などと、稚拙で勝手な欲望を嬢に突きつけて嫌悪されることはない。


 では、私の仕事はなんだ?

 愛に飢えた僕ちゃんたちから半永久的に金を搾りとることか?

 だとすれば、なかなかハイエナらしい(笑)。

 本来、そうであったのか?

 いや、違う。

 飲み屋は成熟した男性と経験豊富な女性との社交場だった。

 馬鹿も粗野もいない、粋な大人の社交場だった。

 年若だった私は、お客様からどれほど多くの学びを得たことか。

 今でも、足を向けて眠れない殿方はたくさんいる。

 だが、古きよき時代を懐かしんでばかりもいられない。

 皆、退化してしまったのだ。

 鶏が先か卵が先か。

 嬢が退化した客を軽視したのか?

 客が退化した嬢を軽視したのか?

 それらを大半の嬢が甘受してしまった。

 どのみち問題なのは、客を正道に導けなかった“商品やサービスを提供する側”なのだと、自戒を込めて思う。

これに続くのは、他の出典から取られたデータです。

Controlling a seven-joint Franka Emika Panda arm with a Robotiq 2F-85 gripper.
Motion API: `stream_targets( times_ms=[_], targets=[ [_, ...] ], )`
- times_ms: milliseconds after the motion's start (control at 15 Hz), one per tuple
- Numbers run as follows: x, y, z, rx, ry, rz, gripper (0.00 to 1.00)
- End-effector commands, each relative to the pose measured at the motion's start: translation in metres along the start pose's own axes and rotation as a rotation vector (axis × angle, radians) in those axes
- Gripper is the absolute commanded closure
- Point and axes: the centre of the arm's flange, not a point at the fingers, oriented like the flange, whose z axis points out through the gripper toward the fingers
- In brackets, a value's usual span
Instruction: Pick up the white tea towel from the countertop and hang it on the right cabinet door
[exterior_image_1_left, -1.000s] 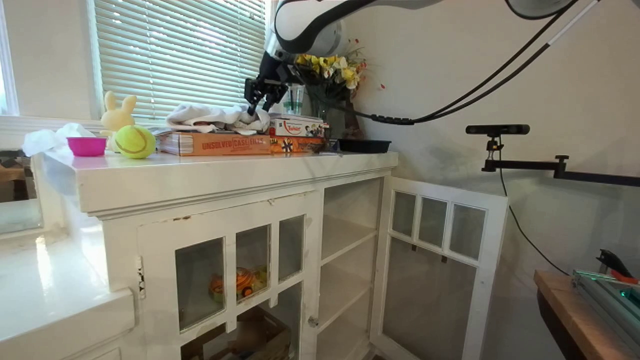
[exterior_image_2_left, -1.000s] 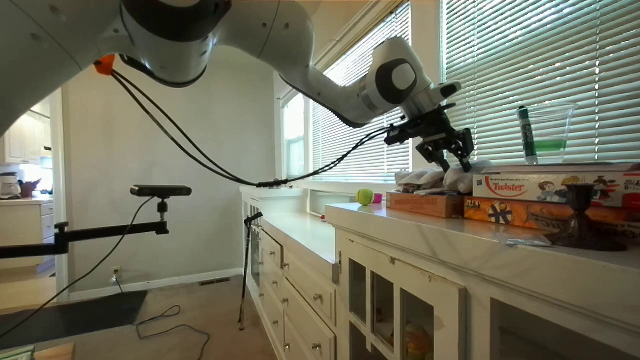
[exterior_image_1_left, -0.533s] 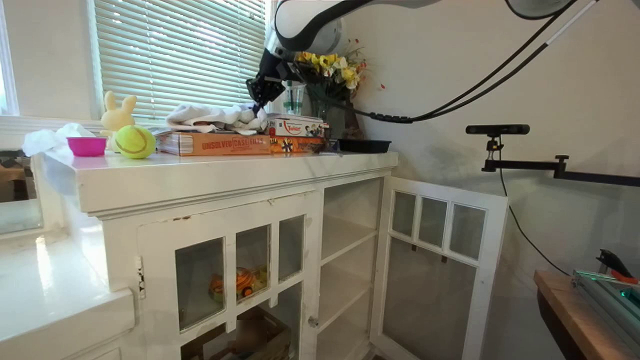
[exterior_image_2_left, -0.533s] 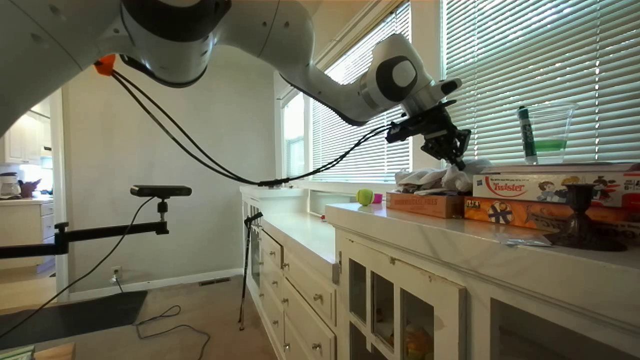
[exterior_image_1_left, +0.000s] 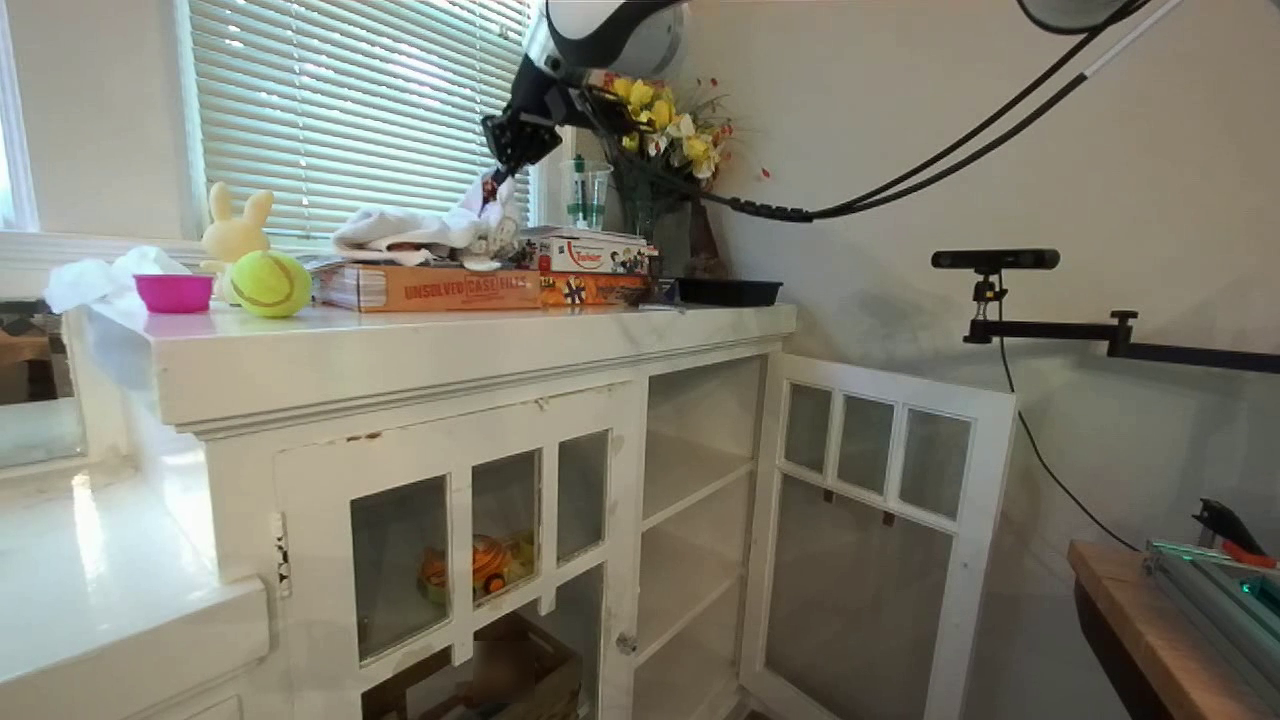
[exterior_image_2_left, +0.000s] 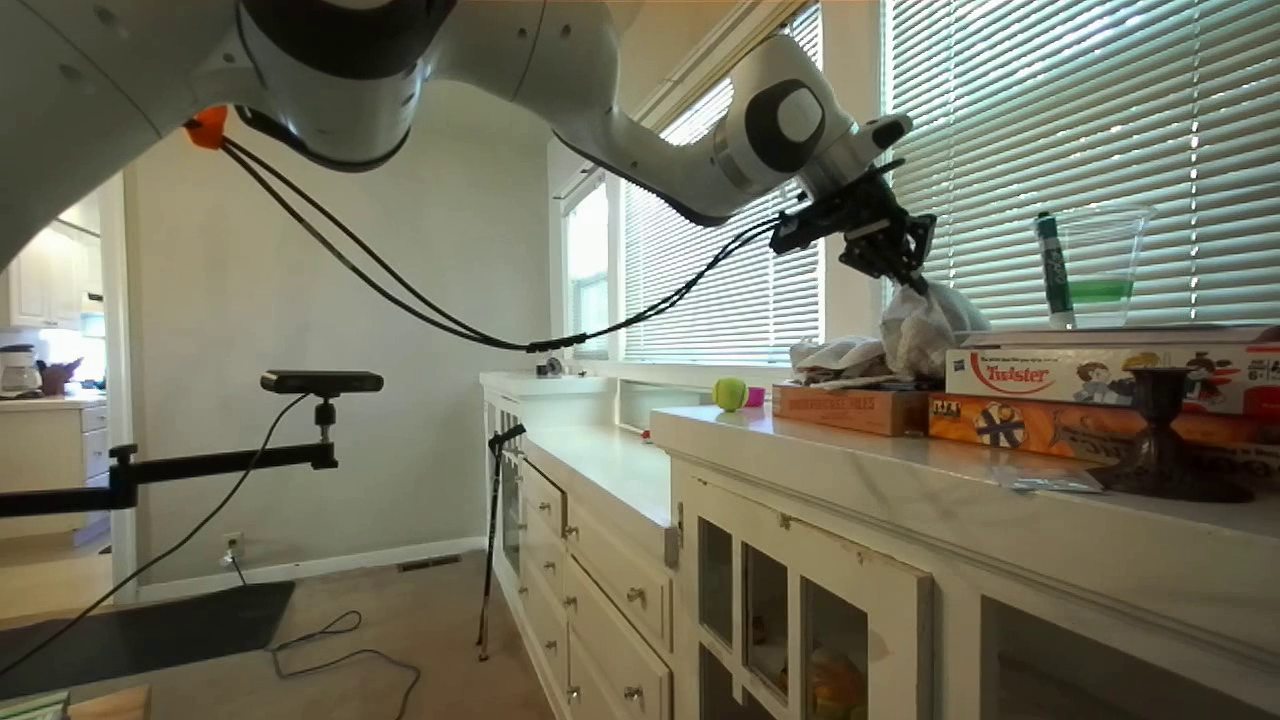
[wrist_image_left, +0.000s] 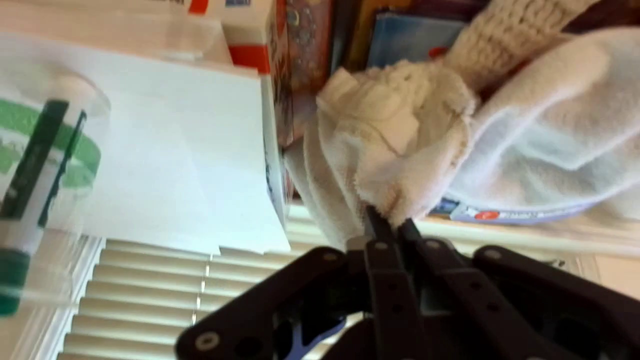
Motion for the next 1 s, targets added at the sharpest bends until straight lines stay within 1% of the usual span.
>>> stream_targets(
  times_ms=[0,267,533,667,733,800,933],
  targets=[
    [0.031,-0.01,-0.055,0.0,0.11,-0.018,0.99],
    [0.054,-0.018,-0.121,0.01,0.247,-0.006,0.99],
    [0.07,-0.02,-0.184,0.024,0.38,0.004,0.99],
    [0.077,-0.018,-0.212,0.01,0.44,0.005,0.99],
    [0.089,-0.016,-0.184,0.033,0.397,-0.011,0.95],
    [0.092,-0.015,-0.196,0.029,0.417,-0.008,0.95],
    [0.095,-0.013,-0.206,0.026,0.43,-0.005,0.95]
  ],
)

 営業中、いちゃついてキスするのを強制的に見せられる。

『ほかでヤってくれ!』

と思う。

「いいなぁ、あっちはあんなにいちゃいちゃしてて」

「あー。あの一角だけ風俗店みたいね。あの子はあれが“専門”なんですよ」

「君はしてくれないの?」

「私は風俗嬢ではないのでしません」

「サービスが悪いなぁ」

「サービス?あれはキャバクラのサービスではないですよ!」 

 止めに入るスタッフはいない。

 経営陣は金になれば手段は問わない。 

 このご時世、水商売に誇りをもった人間を見つけるのは難しい。


 黒いベンチコートを着た小柄な女が、通りをいく男たちに声をかける。

「オニイサン!ドーデスカ?」

「サンゼンエンヨ!ナンデモオーケーヨ!」

 腕に絡みつくのは迷惑防止条例違反だ。

 昨夜はワンブロック先でなにがしかが捕まった。

 それでも、彼女たちは寒空の下で客を引く。

 店がにぎわえば店に戻って接客する。

 翌日には店先に空のシャンパンボトルが積まれているのだから、たいしたものだ。

 日本人を雇う熟キャバが“正統派”ばかりを置いてしまえば、太刀打ちできないのも事実だ。


 さて、私の仕事はなんだ?

 お客様の心をほぐして癒し、明日への活力にしていただくことだ。

 それで完結するはずだ。

 だが、私のような古くさい考えの嬢が、日々、風俗まがいの嬢たちに囲まれて同じ土俵で勝負しなくてはならないのは、なかなか難行なのだ。

 それでも、仕事は続けていくだろう。

 それでも、馬鹿な客や粗野な客は取らないだろう。

 だが、啓蒙の余地がある!と見こんだ客は切りすてず、飲み屋での立ち居ふる舞いを伝えていくだろう。

 小言を言うだろう。

 喧嘩もするだろう。

 高い勉強料を払わせるだろう。

 だが、それで開眼した客が、世間に好かれるいっぱしの男性になって、私や飲み屋から巣立っていけばいいのだ。

 忘れたころにやってきて

「僕を育ててくれたのはあなたです!」

と言われたとき、水商売をしていてよかったと、つくづく思うのだ。